Work instructions: Begin at the line containing "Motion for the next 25" in the data below and go on through the line containing "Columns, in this", repeating each line exactly; include both ends and no other line.

Saved entries:
━━━━━━━━
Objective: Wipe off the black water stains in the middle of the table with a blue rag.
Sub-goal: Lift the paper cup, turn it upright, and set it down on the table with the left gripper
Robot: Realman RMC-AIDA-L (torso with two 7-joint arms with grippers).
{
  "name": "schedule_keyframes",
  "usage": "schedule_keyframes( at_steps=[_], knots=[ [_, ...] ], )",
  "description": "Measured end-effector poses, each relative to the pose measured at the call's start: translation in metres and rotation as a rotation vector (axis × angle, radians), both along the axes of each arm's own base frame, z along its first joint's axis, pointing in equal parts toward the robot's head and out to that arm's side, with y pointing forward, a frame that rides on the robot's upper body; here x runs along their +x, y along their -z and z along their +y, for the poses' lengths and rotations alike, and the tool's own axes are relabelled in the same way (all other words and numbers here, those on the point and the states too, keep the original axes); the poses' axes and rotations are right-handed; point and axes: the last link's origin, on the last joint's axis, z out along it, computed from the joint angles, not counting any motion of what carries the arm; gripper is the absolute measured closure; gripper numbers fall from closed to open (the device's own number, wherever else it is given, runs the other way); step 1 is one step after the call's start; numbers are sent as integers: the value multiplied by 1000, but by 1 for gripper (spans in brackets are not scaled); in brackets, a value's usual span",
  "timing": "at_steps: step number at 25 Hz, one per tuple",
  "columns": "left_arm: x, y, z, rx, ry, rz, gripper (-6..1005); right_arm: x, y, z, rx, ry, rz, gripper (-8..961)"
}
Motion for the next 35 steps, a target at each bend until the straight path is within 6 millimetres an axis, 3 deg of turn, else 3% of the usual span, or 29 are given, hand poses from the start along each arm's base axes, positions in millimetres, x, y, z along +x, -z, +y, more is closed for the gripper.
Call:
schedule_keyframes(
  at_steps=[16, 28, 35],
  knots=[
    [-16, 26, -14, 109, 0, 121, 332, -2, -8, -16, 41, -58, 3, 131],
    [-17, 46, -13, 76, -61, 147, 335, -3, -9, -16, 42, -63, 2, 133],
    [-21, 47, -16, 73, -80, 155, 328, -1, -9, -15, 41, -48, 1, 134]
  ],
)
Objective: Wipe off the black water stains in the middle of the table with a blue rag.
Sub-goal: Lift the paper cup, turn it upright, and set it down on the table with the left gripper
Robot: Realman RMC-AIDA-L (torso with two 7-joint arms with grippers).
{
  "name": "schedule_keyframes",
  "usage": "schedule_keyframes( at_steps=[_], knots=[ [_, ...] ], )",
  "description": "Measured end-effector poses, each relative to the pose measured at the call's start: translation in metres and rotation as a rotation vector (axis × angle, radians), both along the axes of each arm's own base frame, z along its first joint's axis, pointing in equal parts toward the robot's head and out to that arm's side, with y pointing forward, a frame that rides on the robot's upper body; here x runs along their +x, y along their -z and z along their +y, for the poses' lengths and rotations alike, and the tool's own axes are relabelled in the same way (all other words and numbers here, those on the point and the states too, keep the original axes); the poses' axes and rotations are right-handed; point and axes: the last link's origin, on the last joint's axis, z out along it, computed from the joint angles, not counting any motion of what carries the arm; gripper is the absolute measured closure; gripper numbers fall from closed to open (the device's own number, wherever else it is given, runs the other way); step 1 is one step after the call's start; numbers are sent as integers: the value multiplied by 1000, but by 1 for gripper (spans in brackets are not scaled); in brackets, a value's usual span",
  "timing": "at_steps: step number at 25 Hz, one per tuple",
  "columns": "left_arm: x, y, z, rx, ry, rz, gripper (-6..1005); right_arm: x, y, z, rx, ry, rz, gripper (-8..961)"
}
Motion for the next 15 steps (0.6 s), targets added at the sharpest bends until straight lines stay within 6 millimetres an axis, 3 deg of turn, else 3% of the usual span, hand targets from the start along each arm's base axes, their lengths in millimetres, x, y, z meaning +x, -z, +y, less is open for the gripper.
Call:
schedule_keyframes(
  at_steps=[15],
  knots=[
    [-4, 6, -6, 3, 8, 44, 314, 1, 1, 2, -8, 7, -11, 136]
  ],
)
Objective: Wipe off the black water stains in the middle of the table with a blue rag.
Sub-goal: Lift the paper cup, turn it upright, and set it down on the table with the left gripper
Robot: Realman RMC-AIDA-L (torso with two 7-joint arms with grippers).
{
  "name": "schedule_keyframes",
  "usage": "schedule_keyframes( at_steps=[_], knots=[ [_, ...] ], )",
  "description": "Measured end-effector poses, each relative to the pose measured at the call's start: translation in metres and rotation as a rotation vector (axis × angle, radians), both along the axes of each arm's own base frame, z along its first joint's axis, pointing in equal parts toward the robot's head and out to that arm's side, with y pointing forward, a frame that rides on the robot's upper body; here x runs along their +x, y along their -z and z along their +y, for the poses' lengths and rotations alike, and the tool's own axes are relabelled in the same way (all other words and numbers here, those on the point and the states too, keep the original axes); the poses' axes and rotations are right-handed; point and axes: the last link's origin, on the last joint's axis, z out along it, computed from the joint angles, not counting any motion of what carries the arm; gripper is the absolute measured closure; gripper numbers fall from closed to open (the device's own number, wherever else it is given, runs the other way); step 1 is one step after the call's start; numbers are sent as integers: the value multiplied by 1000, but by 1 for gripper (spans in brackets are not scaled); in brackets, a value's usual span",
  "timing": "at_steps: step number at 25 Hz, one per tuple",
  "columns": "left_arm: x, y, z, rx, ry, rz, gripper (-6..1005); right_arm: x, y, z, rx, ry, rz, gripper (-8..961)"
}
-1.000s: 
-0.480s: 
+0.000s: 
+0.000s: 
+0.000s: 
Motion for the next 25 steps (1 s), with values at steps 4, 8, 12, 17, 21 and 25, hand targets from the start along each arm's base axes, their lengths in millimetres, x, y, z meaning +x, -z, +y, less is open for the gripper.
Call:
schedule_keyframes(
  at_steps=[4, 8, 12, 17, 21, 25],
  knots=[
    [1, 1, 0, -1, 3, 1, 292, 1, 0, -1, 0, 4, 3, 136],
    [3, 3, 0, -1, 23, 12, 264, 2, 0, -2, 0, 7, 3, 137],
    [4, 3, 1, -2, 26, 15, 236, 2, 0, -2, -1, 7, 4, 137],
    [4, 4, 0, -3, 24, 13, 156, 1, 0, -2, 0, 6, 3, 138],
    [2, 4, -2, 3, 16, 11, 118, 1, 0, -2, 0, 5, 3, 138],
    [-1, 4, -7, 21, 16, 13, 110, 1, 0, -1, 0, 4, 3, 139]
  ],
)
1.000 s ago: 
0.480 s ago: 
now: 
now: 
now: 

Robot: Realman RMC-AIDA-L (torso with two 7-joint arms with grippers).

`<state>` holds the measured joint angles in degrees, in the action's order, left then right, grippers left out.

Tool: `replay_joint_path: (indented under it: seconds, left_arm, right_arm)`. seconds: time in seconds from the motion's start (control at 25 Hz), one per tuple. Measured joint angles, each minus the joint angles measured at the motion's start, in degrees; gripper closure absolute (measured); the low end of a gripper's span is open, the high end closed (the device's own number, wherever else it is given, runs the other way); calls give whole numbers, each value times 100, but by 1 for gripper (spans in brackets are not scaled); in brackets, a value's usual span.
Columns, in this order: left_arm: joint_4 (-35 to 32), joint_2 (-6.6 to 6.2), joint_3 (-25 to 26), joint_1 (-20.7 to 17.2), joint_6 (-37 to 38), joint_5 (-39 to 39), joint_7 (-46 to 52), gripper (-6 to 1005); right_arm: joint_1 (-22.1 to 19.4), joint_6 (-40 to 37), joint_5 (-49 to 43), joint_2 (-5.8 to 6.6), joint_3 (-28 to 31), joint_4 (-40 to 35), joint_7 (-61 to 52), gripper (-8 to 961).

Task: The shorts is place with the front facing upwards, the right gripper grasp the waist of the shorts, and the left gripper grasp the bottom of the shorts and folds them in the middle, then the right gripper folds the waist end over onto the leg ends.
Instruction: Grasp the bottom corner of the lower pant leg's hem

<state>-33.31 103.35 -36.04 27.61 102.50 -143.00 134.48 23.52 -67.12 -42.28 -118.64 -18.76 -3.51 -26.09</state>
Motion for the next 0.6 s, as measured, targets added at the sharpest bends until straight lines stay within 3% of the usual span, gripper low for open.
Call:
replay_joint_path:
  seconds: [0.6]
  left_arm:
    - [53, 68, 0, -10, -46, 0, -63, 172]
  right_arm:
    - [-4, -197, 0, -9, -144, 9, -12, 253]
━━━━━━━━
Output:
Motion for the next 25 steps (1 s), with values at steps 4, 8, 12, 17, 21 and 25, hand targets from the start along each arm's base axes, their lengths in millimetres, x, y, z meaning +x, -z, +y, less is open for the gripper.
Call:
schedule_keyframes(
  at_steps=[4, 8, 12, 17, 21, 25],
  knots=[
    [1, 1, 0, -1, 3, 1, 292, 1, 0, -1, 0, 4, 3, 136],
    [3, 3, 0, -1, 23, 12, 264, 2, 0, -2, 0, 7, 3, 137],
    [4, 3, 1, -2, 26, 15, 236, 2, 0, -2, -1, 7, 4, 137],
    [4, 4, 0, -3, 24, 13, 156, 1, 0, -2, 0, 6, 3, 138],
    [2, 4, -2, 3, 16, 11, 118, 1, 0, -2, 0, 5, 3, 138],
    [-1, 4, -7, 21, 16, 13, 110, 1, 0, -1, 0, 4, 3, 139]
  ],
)
1.000 s ago: 
0.480 s ago: 
now: 
now: 
now: 

Robot: Realman RMC-AIDA-L (torso with two 7-joint arms with grippers).

`<state>` holds the measured joint angles in degrees, in the action's order, left then right, grippers left out.

Tool: `replay_joint_path: (indented under it: seconds, left_arm, right_arm)`. seconds: time in seconds from the motion's start (control at 25 Hz), one per tuple. Measured joint angles, each minus the joint angles measured at the motion's start, in degrees; gripper closure absolute (measured); the low end of a gripper's span is open, the high end closed (the device's own number, wherever else it is given, runs the other way); calls give whole numbers, each value times 100, but by 1 for gripper (spans in brackets are not scaled); in brackets, a value's usual span.
Columns, in this order: left_arm: joint_4 (-35 to 32), joint_2 (-6.6 to 6.2), joint_3 (-25 to 26), joint_1 (-20.7 to 17.2), joint_6 (-37 to 38), joint_5 (-39 to 39), joint_7 (-46 to 52), gripper (-6 to 1005); right_arm: joint_1 (-22.1 to 19.4), joint_6 (-40 to 37), joint_5 (-49 to 43), joint_2 (-5.8 to 6.6), joint_3 (-28 to 31), joint_4 (-40 to 35), joint_7 (-61 to 52), gripper (-8 to 961).

This completes the response.